The CustomVoice models include 9 premium speakers covering various combinations of gender, age, language, and dialect:
SpeakerVoice DescriptionNative Language
VivianBright, slightly edgy young female voice.Chinese
SerenaWarm, gentle young female voice.Chinese
Uncle_FuSeasoned male voice with a low, mellow timbre.Chinese
DylanYouthful Beijing male voice with a clear, natural timbre.Chinese (Beijing Dialect)
EricLively Chengdu male voice with a slightly husky brightness.Chinese (Sichuan Dialect)
RyanDynamic male voice with strong rhythmic drive.English
AidenSunny American male voice with a clear midrange.English
Ono_AnnaPlayful Japanese female voice with a light, nimble timbre.Japanese
SoheeWarm Korean female voice with rich emotion.Korean
We recommend using each speaker’s native language for the best quality, though each speaker can speak any language supported by the model.

Single Inference

Generate speech for a single text with a specific speaker:
import torch
import soundfile as sf
from qwen_tts import Qwen3TTSModel

model = Qwen3TTSModel.from_pretrained(
    "Qwen/Qwen3-TTS-12Hz-1.7B-CustomVoice",
    device_map="cuda:0",
    dtype=torch.bfloat16,
    attn_implementation="flash_attention_2",
)

# Generate speech
wavs, sr = model.generate_custom_voice(
    text="其实我真的有发现,我是一个特别善于观察别人情绪的人。",
    language="Chinese",  # Or "Auto" for automatic detection
    speaker="Vivian",
    instruct="用特别愤怒的语气说",  # Optional instruction
)

sf.write("output.wav", wavs[0], sr)

Batch Inference

Process multiple texts efficiently in a single batch:
import torch
import soundfile as sf
from qwen_tts import Qwen3TTSModel

model = Qwen3TTSModel.from_pretrained(
    "Qwen/Qwen3-TTS-12Hz-1.7B-CustomVoice",
    device_map="cuda:0",
    dtype=torch.bfloat16,
    attn_implementation="flash_attention_2",
)

# Batch generation
wavs, sr = model.generate_custom_voice(
    text=[
        "其实我真的有发现,我是一个特别善于观察别人情绪的人。

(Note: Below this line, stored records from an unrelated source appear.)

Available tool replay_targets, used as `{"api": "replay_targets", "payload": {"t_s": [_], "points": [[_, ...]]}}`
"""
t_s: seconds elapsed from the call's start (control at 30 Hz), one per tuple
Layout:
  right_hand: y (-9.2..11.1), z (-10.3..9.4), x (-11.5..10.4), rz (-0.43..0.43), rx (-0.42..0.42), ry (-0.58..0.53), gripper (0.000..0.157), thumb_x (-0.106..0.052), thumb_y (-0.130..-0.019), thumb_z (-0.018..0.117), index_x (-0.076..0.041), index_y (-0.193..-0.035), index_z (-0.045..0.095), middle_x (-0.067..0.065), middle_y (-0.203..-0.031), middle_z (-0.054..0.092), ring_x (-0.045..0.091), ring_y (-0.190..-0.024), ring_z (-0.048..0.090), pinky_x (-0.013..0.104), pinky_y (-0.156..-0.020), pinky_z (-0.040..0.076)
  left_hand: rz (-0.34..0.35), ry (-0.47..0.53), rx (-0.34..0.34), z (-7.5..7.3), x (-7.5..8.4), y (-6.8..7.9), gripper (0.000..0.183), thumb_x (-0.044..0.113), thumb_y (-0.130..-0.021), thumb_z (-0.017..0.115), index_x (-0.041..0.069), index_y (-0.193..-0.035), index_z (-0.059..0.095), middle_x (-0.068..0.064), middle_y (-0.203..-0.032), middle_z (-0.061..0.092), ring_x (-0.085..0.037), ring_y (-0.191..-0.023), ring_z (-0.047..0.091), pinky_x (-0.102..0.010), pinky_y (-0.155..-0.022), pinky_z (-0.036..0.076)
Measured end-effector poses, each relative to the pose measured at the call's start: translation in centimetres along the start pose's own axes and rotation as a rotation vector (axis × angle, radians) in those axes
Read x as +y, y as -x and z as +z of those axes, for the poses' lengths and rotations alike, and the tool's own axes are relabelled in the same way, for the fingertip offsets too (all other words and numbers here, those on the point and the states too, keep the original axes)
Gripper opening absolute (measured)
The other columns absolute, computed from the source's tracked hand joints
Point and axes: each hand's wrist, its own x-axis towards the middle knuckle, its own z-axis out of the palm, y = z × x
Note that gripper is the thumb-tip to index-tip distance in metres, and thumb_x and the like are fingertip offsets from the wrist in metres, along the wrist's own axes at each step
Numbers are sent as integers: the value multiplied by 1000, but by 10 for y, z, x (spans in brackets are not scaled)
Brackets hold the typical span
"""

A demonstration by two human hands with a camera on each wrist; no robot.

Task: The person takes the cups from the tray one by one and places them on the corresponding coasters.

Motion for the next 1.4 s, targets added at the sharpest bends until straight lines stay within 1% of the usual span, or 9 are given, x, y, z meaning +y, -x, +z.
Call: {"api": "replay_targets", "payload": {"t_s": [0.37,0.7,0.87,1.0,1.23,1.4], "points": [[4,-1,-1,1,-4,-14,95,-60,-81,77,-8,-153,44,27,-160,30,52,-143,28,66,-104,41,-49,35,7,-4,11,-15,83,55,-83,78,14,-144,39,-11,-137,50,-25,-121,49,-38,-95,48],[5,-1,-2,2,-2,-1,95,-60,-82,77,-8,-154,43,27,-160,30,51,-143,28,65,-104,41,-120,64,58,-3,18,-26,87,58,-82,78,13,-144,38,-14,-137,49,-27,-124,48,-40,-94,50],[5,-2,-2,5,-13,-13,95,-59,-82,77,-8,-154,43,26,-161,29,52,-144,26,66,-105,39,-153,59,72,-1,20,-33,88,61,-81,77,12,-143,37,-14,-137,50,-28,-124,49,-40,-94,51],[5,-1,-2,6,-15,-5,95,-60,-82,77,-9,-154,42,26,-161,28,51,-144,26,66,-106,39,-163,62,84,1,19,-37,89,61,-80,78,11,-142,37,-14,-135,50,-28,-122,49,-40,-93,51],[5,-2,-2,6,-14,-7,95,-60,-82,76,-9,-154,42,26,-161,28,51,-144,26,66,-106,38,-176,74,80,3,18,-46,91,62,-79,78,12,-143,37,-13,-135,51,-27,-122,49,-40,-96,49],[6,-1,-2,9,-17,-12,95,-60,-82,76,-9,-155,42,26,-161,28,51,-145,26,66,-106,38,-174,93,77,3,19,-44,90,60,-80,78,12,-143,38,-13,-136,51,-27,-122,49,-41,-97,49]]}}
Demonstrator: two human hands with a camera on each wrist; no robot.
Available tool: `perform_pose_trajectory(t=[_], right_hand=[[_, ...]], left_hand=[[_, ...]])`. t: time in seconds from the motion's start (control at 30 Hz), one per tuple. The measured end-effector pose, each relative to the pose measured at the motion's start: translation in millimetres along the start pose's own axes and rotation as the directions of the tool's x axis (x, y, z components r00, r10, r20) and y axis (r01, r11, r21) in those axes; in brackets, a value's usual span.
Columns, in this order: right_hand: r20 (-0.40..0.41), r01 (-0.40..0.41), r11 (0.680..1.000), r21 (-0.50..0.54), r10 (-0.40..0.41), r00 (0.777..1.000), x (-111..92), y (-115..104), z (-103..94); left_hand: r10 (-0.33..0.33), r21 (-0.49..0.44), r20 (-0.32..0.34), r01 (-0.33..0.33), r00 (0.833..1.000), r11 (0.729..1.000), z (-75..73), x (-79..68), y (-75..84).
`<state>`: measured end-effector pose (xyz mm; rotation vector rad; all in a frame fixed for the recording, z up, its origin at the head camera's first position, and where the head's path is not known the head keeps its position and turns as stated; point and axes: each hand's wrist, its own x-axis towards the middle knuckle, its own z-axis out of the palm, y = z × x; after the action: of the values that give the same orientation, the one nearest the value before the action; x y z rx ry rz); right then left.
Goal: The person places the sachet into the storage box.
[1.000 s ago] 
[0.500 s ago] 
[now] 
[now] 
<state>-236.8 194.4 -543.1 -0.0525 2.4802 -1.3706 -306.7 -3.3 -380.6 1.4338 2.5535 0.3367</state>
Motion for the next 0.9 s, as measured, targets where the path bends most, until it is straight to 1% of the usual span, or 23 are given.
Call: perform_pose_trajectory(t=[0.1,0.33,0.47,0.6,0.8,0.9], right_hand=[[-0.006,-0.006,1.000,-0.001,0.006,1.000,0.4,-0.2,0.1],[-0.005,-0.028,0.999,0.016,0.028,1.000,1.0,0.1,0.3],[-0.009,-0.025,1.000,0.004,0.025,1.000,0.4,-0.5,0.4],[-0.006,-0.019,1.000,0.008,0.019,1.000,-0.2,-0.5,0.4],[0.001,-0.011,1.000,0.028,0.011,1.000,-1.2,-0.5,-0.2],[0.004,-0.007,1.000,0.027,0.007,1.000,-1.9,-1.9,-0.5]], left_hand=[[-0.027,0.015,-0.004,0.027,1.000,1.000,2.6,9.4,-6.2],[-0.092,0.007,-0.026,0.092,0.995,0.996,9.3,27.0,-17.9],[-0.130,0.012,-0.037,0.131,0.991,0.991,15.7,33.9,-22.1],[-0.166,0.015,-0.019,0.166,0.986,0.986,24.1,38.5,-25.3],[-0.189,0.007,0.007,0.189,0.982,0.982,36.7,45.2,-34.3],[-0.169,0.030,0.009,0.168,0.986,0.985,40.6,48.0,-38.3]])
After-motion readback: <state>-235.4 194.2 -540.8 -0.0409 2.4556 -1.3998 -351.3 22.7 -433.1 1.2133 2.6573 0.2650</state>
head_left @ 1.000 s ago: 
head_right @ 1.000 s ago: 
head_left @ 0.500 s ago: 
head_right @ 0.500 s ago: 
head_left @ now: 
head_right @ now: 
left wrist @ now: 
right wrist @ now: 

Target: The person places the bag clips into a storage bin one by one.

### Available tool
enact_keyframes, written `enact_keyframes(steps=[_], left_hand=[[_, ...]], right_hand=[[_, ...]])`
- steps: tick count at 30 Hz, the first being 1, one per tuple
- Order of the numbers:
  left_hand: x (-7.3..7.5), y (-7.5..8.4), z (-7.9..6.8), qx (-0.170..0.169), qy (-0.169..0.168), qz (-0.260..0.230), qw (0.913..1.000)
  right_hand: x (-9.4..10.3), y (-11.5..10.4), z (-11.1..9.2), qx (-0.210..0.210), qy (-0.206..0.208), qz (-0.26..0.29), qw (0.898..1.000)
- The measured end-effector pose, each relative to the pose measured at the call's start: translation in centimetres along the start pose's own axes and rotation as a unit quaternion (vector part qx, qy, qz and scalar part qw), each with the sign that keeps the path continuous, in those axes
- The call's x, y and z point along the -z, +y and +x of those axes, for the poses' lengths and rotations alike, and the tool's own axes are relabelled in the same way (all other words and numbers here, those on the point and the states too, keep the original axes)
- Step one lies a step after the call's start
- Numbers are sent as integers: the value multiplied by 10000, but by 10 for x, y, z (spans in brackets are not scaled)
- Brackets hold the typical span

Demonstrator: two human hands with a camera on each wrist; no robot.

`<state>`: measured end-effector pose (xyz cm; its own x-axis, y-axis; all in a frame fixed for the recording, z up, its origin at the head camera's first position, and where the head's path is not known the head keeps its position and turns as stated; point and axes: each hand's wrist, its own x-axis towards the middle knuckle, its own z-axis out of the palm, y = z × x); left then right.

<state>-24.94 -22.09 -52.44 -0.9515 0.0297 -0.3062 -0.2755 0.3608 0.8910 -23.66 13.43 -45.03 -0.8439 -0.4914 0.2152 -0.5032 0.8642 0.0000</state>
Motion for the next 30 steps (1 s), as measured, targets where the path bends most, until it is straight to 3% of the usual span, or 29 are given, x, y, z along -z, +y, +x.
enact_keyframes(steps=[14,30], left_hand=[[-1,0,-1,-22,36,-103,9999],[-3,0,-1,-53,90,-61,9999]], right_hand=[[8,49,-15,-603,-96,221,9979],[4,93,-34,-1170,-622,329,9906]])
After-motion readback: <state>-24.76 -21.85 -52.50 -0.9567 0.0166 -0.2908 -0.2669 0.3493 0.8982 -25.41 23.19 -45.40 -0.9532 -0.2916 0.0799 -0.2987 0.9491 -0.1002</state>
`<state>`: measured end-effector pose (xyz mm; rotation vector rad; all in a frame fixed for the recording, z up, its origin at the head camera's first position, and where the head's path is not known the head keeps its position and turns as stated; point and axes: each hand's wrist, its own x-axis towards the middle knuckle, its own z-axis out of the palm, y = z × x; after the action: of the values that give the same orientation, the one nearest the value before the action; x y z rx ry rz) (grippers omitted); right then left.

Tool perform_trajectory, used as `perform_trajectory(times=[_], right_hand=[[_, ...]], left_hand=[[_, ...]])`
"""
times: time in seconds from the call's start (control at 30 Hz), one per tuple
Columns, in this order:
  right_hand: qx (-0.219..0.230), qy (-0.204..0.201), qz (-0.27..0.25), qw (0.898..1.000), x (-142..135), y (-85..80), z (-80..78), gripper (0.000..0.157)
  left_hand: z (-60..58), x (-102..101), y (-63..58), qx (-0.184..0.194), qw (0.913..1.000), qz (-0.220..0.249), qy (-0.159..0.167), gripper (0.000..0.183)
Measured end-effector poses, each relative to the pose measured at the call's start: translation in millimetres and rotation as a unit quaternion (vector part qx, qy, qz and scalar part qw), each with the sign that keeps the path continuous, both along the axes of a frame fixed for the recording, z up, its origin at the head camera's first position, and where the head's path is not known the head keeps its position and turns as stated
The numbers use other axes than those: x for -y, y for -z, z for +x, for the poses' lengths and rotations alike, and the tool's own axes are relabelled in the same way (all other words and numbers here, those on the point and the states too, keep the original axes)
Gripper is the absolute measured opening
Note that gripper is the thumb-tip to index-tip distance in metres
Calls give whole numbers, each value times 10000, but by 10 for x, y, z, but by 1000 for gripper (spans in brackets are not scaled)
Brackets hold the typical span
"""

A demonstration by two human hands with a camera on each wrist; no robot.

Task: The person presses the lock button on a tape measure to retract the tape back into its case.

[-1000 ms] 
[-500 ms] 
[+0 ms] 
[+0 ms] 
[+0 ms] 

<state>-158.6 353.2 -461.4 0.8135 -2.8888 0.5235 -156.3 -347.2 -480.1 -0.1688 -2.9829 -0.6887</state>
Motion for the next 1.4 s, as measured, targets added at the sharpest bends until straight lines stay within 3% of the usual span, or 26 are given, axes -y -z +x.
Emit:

", 
        "She said she would be here by noon."
    ],
    language=["Chinese", "English"],
    speaker=["Vivian", "Ryan"],
    instruct=["", "Very happy."]  # Empty string means no instruction
)

for i, wav in enumerate(wavs):
    sf.write(f"output_{i}.wav", wav, sr)

Language Selection

You can specify the language explicitly or use automatic detection:
# Automatic language detection
wavs, sr = model.generate_custom_voice(
    text="Hello world",
    language="Auto",  # Or omit the parameter
    speaker="Ryan",
)

# Explicit language (recommended for best results)
wavs, sr = model.generate_custom_voice(
    text="Hello world",
    language="English",
    speaker="Ryan",
)
Supported languages: Chinese, English, Japanese, Korean, German, French, Russian, Portuguese, Spanish, Italian

Instruction Control

The 1.7B CustomVoice model supports natural language instructions to control voice characteristics:
# Emotional control
wavs, sr = model.generate_custom_voice(
    text="I can't believe you did that!",
    language="English",
    speaker="Ryan",
    instruct="Say it in a very angry and disappointed tone",
)

# Speaking style control
wavs, sr = model.generate_custom_voice(
    text="Welcome to our presentation today.",
    language="English",
    speaker="Aiden",
    instruct="Speak slowly and professionally, like giving a formal speech",
)

# Without instruction (natural style)
wavs, sr = model.generate_custom_voice(
    text="Good morning everyone!",
    language="English",
    speaker="Ryan",
    # No instruct parameter - uses natural speaking style
)
The 0.6B CustomVoice model does not support instruction control. Instructions will be ignored for this model.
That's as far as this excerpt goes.